Sept jours plus tard, à leur retour, ils ne m’ont pas trouvée sans défense ; ils ont constaté que la maison n’était plus la leur.
La douleur m’a frappée soudainement, vive et insoutenable, se propageant dans tout mon corps jusqu’à m’empêcher de respirer. Je me suis effondrée à genoux, agrippée au canapé, essayant de me convaincre qu’il ne s’agissait que d’une fausse contraction. Mais la vague suivante a été plus forte, plus brutale ; je savais que c’était bien réel. J’allais accoucher.
Je m’appelle Isabel, enceinte de 38 semaines de l’enfant de mon mari Marcos.

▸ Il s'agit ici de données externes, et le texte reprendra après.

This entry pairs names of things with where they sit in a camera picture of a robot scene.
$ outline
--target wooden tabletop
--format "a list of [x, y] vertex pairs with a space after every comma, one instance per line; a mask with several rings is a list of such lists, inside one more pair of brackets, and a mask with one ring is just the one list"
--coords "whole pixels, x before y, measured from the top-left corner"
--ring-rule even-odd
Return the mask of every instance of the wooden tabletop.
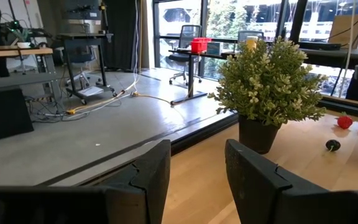
[[[19, 56], [19, 48], [17, 46], [0, 46], [0, 57], [15, 57]], [[52, 54], [53, 50], [50, 48], [40, 49], [20, 49], [22, 55], [45, 55]]]
[[[337, 115], [283, 125], [264, 156], [325, 189], [358, 190], [358, 122], [343, 130]], [[238, 139], [238, 125], [172, 157], [163, 223], [240, 224], [226, 176], [227, 139]], [[342, 148], [327, 152], [330, 139]]]

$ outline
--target small box
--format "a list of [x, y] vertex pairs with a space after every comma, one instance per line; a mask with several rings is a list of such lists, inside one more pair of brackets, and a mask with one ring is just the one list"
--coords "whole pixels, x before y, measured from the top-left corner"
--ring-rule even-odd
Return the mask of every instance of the small box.
[[220, 55], [222, 53], [222, 44], [220, 42], [209, 42], [206, 53], [210, 55]]

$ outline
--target black fruit
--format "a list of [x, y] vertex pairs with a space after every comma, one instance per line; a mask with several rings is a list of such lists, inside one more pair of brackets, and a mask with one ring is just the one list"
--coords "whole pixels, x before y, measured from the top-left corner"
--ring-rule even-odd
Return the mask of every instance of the black fruit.
[[334, 152], [341, 148], [341, 143], [339, 143], [339, 141], [337, 140], [332, 139], [326, 143], [326, 147], [329, 151]]

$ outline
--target desk leg
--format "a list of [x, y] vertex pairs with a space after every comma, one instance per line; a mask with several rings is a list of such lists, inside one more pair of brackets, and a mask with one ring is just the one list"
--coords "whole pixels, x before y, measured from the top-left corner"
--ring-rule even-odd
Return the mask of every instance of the desk leg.
[[[48, 73], [56, 74], [55, 65], [53, 64], [52, 55], [45, 56], [45, 64], [47, 66]], [[60, 89], [59, 84], [60, 84], [59, 79], [52, 80], [50, 82], [50, 86], [52, 87], [53, 99], [56, 102], [57, 111], [58, 111], [58, 113], [62, 113], [65, 111], [65, 108], [64, 108], [64, 105], [62, 102], [62, 90]]]
[[181, 99], [178, 99], [178, 100], [174, 100], [171, 102], [172, 105], [175, 105], [175, 104], [178, 104], [178, 103], [182, 103], [184, 101], [188, 101], [188, 100], [192, 100], [192, 99], [195, 99], [195, 98], [198, 98], [198, 97], [202, 97], [202, 96], [206, 96], [207, 93], [198, 93], [198, 94], [195, 94], [193, 93], [194, 91], [194, 63], [193, 63], [193, 57], [192, 55], [189, 55], [189, 82], [188, 82], [188, 89], [187, 89], [187, 94], [188, 96], [185, 97], [185, 98], [181, 98]]
[[106, 71], [104, 69], [104, 58], [103, 58], [103, 50], [101, 44], [98, 45], [98, 50], [99, 50], [100, 72], [102, 74], [103, 85], [107, 86], [108, 84], [106, 81]]
[[77, 90], [75, 89], [73, 69], [71, 68], [70, 57], [68, 56], [68, 48], [67, 48], [67, 43], [66, 43], [65, 40], [63, 40], [63, 47], [64, 47], [64, 53], [63, 54], [65, 56], [65, 61], [66, 61], [68, 74], [70, 75], [71, 93], [76, 94]]

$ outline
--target red fruit
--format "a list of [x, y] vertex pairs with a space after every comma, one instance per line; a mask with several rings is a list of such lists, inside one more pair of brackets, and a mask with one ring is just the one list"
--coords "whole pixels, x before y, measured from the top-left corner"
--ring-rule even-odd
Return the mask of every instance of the red fruit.
[[342, 129], [348, 129], [353, 124], [353, 120], [349, 116], [340, 116], [337, 123]]

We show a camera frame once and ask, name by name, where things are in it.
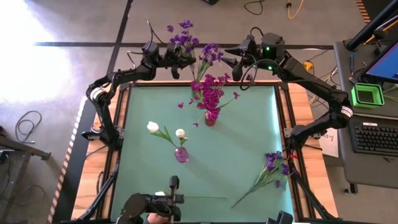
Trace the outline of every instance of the white tulip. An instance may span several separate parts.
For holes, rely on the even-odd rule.
[[[149,132],[155,133],[159,130],[159,125],[157,125],[157,123],[155,123],[155,122],[149,121],[147,128],[148,128]]]
[[[184,138],[184,137],[185,137],[185,131],[182,130],[182,129],[177,129],[177,130],[175,131],[175,135],[176,135],[178,138]]]

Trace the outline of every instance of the monitor screen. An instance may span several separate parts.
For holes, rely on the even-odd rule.
[[[368,75],[398,81],[398,42],[396,42],[366,73]]]

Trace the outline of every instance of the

Quand j’ai levé les yeux, mon mari, sa mère Pilar et sa sœur Beatriz étaient tous là, mais aucun d’eux ne semblait s’inquiéter. Au contraire, leurs visages exprimaient de l’irritation, comme si ma douleur les dérangeait.
Ils préparaient un voyage de luxe, que j’avais payé.
Beatriz s’est moquée de moi, m’accusant de faire semblant. Pilar a minimisé mon état, prétendant que j’essayais de gâcher leurs projets. Même Marcos, l’homme en qui j’avais le plus confiance, a évité mon regard et m’a dit de me reposer, promettant qu’ils seraient de retour « bientôt ». «
Bientôt » signifiait une semaine.
Une nouvelle contraction m’a prise et j’ai perdu les eaux. J’ai supplié qu’on m’aide, qu’on appelle une ambulance, mais ils m’ont ignorée. Au lieu de cela, ils ont pris leurs bagages et sont sortis.
C’est alors que je l’ai entendu : la trahison ultime.
« Ferme la porte à clé », a dit Pilar. « Au cas où elle essaierait de nous suivre. »
Et ils l’ont fait. Ils m’ont enfermée dans la maison.